Concordo com Sebastião, que define o ocorrido como barbárie. Não há uma palavra melhor, que sirva com mais precisão para caracterizar uma prática vergonhosa, desumana e, por isso mesmo, extremamente condenável. Defini-la como sendo "só uma brincadeira", como o fez o aluno Roberto Negrini, indicado pela reportagem da Folha de São Paulo, sugere uma inocência quase pueril, coisa que a ação em si mesma desmente.

Não há inocência alguma em laçar colegas, montá-las e insultá-las com toda a sorte de impropérios. O que o referido aluno ignora é que uma brincadeira, para existir como tal, exige que, do outro lado, o "outro" - essa figura cada vez mais abstrata - partilhe das regras, aceite as condições, entenda os princípios e pactue com o jogo porque, em toda brincadeira, há sujeito e sujeito, nunca um e outro. Vale lembrar que a justificativa de que "era só uma brincadeira" já foi usada por filhos diletos da elite brasiliense depois de atearem fogo em Galdino Jesus dos Santos, uma das lideranças da Tribo Pataxó, que havia se deslocado até Brasília para participar de uma manifestação pelo Dia do Índio contra a exploração latifundiária de terras indígenas, e que dormina enrolado em um cobertor numa parada de ônibus. Foi confundido por cinco jovens inteligentes que alegaram estar brincando com alguém que julgavam ser um mendigo. Isso foi em 1997.

Vale lembrar que, em 2007, cinco jovens de classe média carioca, imbuídos do mesmo espírito brincalhão, agrediram a socos e pontapés a empregada doméstica Sirlei Dias de Carvalho Pinto, e, não contentes, a roubaram e humilharam publicamente. Justificativa: era só uma brincadeira contra o que eles consideravam ser uma "vagabunda", ou seja, uma prostituta.

Alguns podem pensar que esses são exemplos extremos. Não são. Na verdade, as três "brincadeiras", uma delas profundamente terrível, já que envolve a morte do outro, são acontecimentos ultrajantes, vergonhosos, que nos obrigam a questionar determinados valores, práticas e ideias que movem parte da juventude brasileira contemporânea - uma juventude quase sempre rica, bem nascida e bem estudada, com acesso à universidade pública e à formas de conhecimento crítico que deveriam, no fim das contas, servir como um instrumento para, parafraseando Platão, tirá-la da caverna - dos preconceitos, das atitudes impensadas, dos comportamentos racistas, discriminatórios e constrangedores.

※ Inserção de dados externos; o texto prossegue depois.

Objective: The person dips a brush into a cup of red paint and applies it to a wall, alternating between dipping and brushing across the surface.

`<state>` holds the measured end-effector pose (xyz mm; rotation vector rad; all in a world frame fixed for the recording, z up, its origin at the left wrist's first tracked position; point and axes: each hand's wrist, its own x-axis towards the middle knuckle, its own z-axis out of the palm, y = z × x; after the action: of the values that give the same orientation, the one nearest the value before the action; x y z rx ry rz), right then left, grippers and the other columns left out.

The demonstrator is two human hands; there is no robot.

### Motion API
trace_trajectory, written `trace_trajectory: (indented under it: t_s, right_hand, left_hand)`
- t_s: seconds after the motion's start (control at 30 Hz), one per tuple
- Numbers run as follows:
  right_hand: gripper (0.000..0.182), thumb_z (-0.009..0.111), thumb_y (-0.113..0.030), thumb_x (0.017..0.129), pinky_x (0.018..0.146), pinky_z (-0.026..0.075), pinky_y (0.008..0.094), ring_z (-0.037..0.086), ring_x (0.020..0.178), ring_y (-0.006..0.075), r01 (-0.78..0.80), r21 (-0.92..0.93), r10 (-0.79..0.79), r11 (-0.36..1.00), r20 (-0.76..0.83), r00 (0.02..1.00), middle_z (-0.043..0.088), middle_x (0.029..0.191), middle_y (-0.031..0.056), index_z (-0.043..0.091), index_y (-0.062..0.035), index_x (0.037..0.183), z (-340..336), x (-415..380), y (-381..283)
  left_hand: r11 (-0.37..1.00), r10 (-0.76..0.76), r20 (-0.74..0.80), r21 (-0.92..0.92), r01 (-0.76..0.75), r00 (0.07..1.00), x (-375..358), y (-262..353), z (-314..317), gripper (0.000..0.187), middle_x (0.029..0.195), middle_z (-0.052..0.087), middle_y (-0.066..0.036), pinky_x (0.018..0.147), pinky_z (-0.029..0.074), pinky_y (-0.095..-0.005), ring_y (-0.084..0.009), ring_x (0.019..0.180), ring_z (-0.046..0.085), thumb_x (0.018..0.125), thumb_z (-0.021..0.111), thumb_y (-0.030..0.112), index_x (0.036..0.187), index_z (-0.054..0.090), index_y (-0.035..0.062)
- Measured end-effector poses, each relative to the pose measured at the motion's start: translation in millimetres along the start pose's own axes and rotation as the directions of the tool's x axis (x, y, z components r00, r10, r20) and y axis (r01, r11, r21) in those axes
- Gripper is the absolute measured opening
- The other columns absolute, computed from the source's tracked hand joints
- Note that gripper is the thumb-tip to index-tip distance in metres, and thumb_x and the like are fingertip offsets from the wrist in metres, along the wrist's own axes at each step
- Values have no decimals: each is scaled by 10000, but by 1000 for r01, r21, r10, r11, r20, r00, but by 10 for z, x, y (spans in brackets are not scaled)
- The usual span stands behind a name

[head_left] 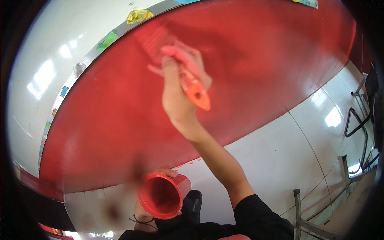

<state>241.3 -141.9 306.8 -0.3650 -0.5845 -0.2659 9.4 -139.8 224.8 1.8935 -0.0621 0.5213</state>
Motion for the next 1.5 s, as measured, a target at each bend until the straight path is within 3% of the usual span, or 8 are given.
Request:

A impressão que fica é que índios, prostitutas e gordas podem ser pacificamente humilhados.

Promover um "Rodeio das Gordas", que envolve montar em estudantes que deveriam ser tratadas como pares, como iguais, como colegas, significa, em última instância, uma degradação imperdoável dos códigos morais e das relações éticas que orientam o convívio humano. a ação desses estudantes denuncia como parte de nossa juventude percebe as relações sócio-educacionais: um espaço hierarquicamente ordenado no
qual Eu é sempre maior do que Nós. trata-se de uma ideologia da desigualdade, da diferença, da desemelhança. e isso é que me assusta. montar as colegas universitárias, num crime (eu me nego, a partir de agora, a usar a expressão "brincadeira") que ofende a honra, a moral, a imagem pública do outro, e que vai de encontro à própria ordem jurídica, é ainda mais vergonhoso quando pensamos que este se dá a partir de uma (i)lógica que afirma, implícita ou explicitamente, a força do homem, a dominação, o controle do macho. estupidez de primeira grandeza.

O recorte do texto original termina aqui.